ラグビーワールドカップに向けた大規模改修と市営化
出典: フリー百科事典『ウィキペディア(Wikipedia)』 (2022/06/19 13:54 UTC 版)
「東大阪市花園ラグビー場」の記事における「ラグビーワールドカップに向けた大規模改修と市営化」の解説
東大阪市は、2019年に日本で開催されるラグビーワールドカップ2019の開催スタジアムに東大阪市花園ラグビー場を加えることを求めて署名活動を行うなどの働きかけを行っていた。 それに合わせる形で、近鉄が保有していた同ラグビー場(第1・2グランド)を東大阪市に売却するという計画が水面下で進められていた。スタジアムは老朽化が進んでおり、芝生の管理やスタンドの改修費用、さらには国際試合を誘致するに必要な大型映像システムや照明塔 などの設置費用が数億円程度かかり、近鉄の経営を圧迫する恐れがあることから、近鉄側から東大阪市に対し敷地の無償貸出しを検討、一方東大阪市側は近鉄から敷地を買い取る方向で調整が進められた。 その後2014年7月、花園ラグビー場の施設を近鉄から東大阪市に無償譲渡することで両者合意した。またラグビー場の敷地については、土地価格の査定鑑定を行ったうえで2015年度をめどに東大阪市が買い取る方向で準備している。 これにより2015年4月1日より名称は「東大阪市花園ラグビー場」となり名実ともに市営球技場となった。当初は近鉄側が東大阪市から命名権を購入する案も予定されていたが、東大阪市が「東大阪の名前を残すことにこだわりたい」と強く要望したためこのような形となった。 また市営化が実現したとしても、東大阪市単体では十分な改修費用を賄いきれない恐れがあるため、国土交通省と大阪府に対して、改修に向けた財政支援を求める意見書を提出した。 2014年10月、東大阪市が当スタジアムを開催候補地として日本大会組織委員会に立候補を表明。同30日、大阪府知事・松井一郎は、東大阪市長・野田義和との会談で、正式に開催地として決定した場合、施設改修費などの一部を除く開催費用を大阪府が半額負担する考えを表明した。 2014年11月、正式に日本国内の開催地14都市の一つとして立候補され、2015年3月、正式に開催地に認定された。これに先駆け、東大阪市が上述の土地購入を総額45億円で2015年度から5年間の分割払いすることで合意したと発表した。2015年度当初予算案には、その初年度の支払い分として約10億1400万円を計上、そのうちの3分の1に当たる3億3780万円相当は日本国政府からの助成を受ける。
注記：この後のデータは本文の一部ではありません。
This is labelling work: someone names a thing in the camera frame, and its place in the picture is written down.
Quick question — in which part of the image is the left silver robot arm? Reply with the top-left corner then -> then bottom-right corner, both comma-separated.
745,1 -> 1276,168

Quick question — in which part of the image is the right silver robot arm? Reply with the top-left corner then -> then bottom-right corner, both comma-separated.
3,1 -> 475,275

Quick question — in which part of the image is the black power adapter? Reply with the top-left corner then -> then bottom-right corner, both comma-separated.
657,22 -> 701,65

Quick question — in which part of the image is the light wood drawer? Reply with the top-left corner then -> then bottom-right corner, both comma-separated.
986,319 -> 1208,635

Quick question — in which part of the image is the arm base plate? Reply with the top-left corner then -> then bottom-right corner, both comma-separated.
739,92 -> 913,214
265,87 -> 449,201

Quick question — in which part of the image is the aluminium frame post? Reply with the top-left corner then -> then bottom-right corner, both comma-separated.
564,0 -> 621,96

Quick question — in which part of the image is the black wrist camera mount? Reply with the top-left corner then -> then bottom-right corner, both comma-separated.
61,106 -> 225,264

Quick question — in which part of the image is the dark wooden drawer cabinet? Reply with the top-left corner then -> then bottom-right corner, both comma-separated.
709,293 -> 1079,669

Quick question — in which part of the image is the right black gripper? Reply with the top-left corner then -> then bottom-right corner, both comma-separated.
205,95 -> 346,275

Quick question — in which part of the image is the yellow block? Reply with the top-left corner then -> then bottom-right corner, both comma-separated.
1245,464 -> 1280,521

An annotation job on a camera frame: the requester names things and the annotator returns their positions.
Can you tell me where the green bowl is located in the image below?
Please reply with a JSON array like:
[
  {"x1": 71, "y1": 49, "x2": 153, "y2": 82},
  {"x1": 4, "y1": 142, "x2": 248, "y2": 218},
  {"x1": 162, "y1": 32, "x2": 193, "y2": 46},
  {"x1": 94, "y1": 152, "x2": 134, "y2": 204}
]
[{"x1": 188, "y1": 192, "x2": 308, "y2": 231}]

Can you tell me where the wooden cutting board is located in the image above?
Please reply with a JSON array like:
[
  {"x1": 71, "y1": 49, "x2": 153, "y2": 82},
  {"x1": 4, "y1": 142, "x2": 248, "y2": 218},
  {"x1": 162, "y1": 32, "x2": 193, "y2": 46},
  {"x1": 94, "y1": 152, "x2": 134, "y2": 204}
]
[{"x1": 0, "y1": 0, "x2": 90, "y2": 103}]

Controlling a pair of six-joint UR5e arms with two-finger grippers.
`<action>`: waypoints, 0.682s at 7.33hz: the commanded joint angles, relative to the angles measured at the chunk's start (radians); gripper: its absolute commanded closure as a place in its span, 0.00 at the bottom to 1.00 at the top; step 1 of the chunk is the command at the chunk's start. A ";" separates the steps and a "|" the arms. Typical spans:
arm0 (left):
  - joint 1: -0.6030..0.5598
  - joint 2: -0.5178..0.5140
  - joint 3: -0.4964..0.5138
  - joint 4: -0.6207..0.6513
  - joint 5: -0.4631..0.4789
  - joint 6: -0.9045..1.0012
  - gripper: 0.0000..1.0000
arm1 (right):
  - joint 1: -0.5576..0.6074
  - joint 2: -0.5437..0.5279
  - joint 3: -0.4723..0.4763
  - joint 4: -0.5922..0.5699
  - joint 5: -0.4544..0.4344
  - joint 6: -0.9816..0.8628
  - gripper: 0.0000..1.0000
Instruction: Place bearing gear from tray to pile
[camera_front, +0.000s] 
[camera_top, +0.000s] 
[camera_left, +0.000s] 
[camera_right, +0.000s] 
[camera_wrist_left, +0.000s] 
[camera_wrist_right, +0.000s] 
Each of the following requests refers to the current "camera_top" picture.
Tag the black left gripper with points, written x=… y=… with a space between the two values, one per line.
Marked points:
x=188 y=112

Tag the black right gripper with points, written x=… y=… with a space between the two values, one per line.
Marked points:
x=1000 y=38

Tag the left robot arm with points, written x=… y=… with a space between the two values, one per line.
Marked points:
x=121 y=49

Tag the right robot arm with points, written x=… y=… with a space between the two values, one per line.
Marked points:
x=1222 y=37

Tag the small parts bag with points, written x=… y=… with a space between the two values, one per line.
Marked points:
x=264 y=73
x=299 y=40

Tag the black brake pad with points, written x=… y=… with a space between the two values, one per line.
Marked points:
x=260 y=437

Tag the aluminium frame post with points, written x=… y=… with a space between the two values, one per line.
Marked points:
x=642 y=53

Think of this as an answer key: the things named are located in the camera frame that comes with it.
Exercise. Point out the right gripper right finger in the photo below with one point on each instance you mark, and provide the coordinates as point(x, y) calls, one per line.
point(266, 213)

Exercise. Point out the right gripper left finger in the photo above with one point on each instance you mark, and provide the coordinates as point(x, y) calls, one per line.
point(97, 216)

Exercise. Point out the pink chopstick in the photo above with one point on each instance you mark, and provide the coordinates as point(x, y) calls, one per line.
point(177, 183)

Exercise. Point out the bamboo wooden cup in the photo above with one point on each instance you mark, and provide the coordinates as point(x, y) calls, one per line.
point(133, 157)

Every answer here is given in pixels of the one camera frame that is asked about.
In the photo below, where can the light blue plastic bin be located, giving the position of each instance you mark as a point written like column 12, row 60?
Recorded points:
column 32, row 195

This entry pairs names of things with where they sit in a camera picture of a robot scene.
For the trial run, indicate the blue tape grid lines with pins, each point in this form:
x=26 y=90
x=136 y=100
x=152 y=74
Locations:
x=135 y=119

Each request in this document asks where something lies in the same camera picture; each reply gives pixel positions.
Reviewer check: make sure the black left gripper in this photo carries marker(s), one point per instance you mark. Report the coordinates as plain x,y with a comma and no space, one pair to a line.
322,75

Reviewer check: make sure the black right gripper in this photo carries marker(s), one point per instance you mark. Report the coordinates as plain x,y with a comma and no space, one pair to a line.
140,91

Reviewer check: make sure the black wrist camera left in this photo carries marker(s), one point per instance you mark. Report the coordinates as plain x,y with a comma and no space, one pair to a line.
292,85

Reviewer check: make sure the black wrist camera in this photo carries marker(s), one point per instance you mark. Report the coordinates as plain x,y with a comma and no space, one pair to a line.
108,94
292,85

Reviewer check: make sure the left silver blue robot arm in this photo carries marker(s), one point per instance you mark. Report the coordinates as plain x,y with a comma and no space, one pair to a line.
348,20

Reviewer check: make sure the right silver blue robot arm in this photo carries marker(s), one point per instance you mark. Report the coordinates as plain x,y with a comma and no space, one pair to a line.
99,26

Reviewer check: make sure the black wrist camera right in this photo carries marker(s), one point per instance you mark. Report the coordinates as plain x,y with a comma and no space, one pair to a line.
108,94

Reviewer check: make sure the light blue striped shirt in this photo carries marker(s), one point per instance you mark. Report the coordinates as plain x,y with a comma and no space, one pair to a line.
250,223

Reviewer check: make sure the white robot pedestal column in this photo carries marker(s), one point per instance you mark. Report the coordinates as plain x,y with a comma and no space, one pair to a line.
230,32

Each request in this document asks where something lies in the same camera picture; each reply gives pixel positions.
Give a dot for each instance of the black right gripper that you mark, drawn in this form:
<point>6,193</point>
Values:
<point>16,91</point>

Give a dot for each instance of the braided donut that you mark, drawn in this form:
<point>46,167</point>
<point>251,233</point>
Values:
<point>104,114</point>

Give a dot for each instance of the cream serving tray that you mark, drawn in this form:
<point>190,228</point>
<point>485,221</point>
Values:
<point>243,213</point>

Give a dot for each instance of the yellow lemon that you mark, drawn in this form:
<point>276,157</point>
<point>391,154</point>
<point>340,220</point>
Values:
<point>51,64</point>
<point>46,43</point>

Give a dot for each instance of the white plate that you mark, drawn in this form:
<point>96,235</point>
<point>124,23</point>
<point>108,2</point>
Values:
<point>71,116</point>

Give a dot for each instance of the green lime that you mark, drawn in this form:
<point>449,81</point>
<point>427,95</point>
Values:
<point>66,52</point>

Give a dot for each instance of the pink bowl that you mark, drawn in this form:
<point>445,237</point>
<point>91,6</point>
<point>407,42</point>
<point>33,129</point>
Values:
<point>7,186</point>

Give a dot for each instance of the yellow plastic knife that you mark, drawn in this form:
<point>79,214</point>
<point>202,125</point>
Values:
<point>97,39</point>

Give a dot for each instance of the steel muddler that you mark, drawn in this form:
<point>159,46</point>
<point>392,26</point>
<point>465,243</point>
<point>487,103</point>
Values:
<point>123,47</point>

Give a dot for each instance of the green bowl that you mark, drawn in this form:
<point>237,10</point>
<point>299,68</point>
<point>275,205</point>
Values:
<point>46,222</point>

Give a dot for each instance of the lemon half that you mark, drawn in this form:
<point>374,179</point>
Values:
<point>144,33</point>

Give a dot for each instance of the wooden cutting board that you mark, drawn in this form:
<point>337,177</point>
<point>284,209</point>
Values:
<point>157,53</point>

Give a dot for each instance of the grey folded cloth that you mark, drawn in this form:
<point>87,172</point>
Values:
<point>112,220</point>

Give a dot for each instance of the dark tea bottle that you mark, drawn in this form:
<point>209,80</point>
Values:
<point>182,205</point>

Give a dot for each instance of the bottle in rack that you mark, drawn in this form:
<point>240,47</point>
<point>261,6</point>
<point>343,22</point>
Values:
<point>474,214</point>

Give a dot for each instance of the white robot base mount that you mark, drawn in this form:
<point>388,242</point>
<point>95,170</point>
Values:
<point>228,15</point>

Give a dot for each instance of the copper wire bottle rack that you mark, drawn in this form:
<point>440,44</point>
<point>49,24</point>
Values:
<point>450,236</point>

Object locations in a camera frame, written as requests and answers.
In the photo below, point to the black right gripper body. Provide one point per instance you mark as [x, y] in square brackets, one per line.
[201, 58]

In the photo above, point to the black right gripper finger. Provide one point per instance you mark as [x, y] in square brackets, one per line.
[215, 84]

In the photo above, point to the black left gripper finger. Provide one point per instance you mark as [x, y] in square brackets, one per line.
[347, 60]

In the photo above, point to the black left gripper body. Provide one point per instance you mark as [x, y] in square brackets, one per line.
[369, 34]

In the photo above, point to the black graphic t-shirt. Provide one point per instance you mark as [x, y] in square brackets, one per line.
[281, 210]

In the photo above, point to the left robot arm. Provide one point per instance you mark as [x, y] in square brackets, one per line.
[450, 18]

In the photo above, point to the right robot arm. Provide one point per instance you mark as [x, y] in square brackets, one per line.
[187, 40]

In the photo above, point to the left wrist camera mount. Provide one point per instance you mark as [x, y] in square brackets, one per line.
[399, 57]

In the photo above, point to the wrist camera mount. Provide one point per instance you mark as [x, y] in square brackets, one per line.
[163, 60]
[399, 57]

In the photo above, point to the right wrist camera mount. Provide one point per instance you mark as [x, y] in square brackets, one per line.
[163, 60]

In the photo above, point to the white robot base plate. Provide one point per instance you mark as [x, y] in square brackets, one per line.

また前所有者であり、実業団ラグビーチーム「近鉄ライナーズ」を引き続き保有する近鉄も、東大阪市のラグビー振興や支援などを目的に5億円を寄付する。 この大規模改修の予算として、東大阪市は2016年3月、照明塔や北側ゴール裏の座席の新設など、国際大会誘致のために必要な改修費用約41億円を計上したが、W杯ラグビーを主催する団体である「ワールドラグビー (WR)」から照明の照度を高くすることや、ドーピングルームの設置など、追加工事が必要だと指摘された。このため、更に30億円程度の増額、合計71億円程度の予算が必要とされ、東大阪市議会では財政が圧迫するという理由で反対意見もあったが、日本政府からの助成による交付金を申請し、国土交通省から社会資本整備総合交付金(約17億4000万円)と、日本スポーツ振興センター主催のスポーツ振興くじ (toto/BIG)の助成11億8000万円の交付が認められ、これに東大阪市の当初の工事費用の計上分41億円と市民からの寄付2億4000万円と合わせて約72億6000円を確保することができた。 工事業者の選定を2016年12月までに行い、2017年年初ごろから増築・改修を開始。なおこの改修の関係で2017-18年度シーズンのトップリーグ(社会人プロリーグ)、関西大学ラグビーフットボールリーグなどの主要大会は開催されなかったが、全国高校ラグビー大会の本大会開催期間中は工事を中断し通常通り開催された。 2018年9月に改修が完了し、同年9月20日にマスコミ向け内覧会が開催された。 ラグビーワールドカップ2019では予選プール戦が開催され、プールBのイタリア - ナミビア(9月22日)、プールCのアルゼンチン - トンガ(9月28日)、プールDのジョージア - フィジー(10月3日)、プールCのアメリカ合衆国 - トンガ(10月13日)の4試合が開催された。